En conclusion : H. pylori reste un facteur étiologique majeur pour les ulcères et les érosions duodénales chez l’enfant, mais pas pour les lésions gastriques dans les pays à faible prévalence de l'infection et la proportion de lésions associées à une infection est plus faible que chez les adultes. Aucun facteur d’exposition connu ne peut être associé aux lésions endoscopiques dans la moitié des cas, ce qui justifiera des études ultérieures pour identifier d’autres causes exogènes ou endogènes à ces lésions.

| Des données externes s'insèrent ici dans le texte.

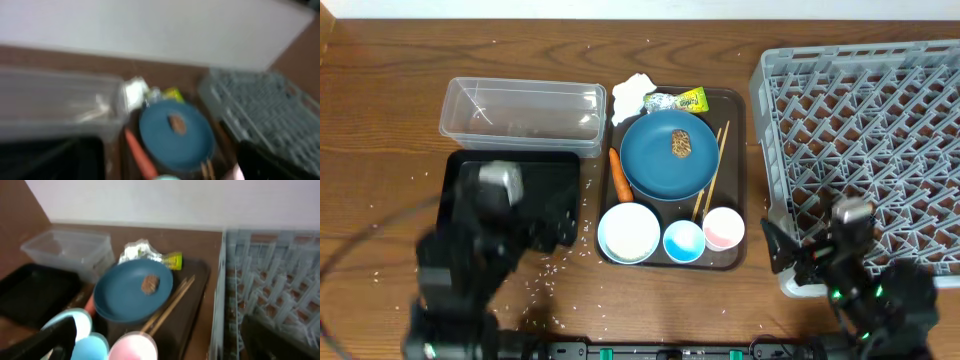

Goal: Sort waste into correct bins and load items into the dishwasher rack
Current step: 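Reach the left gripper to the small light-blue cup and grasp it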

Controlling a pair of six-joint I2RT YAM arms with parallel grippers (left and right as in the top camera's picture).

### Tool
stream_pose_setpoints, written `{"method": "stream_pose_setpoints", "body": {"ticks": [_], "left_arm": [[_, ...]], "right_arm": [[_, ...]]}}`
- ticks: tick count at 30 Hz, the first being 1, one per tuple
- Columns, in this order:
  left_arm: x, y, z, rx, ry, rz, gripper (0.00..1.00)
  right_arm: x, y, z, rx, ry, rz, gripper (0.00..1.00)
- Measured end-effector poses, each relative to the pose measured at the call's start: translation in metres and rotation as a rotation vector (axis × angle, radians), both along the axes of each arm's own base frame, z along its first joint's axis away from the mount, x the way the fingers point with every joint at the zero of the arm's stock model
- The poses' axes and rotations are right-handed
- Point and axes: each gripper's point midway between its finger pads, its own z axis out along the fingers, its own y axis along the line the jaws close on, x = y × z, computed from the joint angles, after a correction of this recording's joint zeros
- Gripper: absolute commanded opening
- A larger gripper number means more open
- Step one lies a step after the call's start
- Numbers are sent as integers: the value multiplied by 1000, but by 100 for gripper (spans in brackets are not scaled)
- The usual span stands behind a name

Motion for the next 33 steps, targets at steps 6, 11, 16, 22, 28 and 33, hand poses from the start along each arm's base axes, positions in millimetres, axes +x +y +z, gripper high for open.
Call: {"method": "stream_pose_setpoints", "body": {"ticks": [6,11,16,22,28,33], "left_arm": [[3,-37,-4,21,451,-159,98],[7,-79,-16,99,574,-319,98],[1,-112,-42,116,688,-418,98],[-4,-131,-69,159,791,-467,99],[-13,-153,-112,389,817,-441,69],[-15,-163,-157,596,841,-375,58]], "right_arm": [[30,4,21,-15,259,3,99],[63,13,25,-5,363,33,99],[74,0,-5,70,545,-75,99],[64,-49,-49,137,787,-338,99],[58,-72,-58,158,837,-432,99],[58,-74,-58,156,840,-443,99]]}}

La réponse immunitaire de l’hôte est impliquée dans la pathogenèse des lésions gastroduodénales associées à une infection par H. pylori. Or il a été démontré dans les travaux faisant l’objet de cette thèse que cette réponse immunitaire est plus faible chez l’enfant que chez l’adulte pour certains facteurs (cytokines Th1, immunité humorale, recrutement des polynucléaires et des lymphocytes au niveau muqueux, activation du facteur de transcription NF-κB). D’autres études confirment la plus faible réponse humorale et Th1, mais également Th17 ainsi qu’une activation plus intense des Treg. Les cytokines ou les voies de signalisation responsables de cette réponse immunitaire plus faible restent inconnues, ce qui ouvre la voie à d’autres investigations.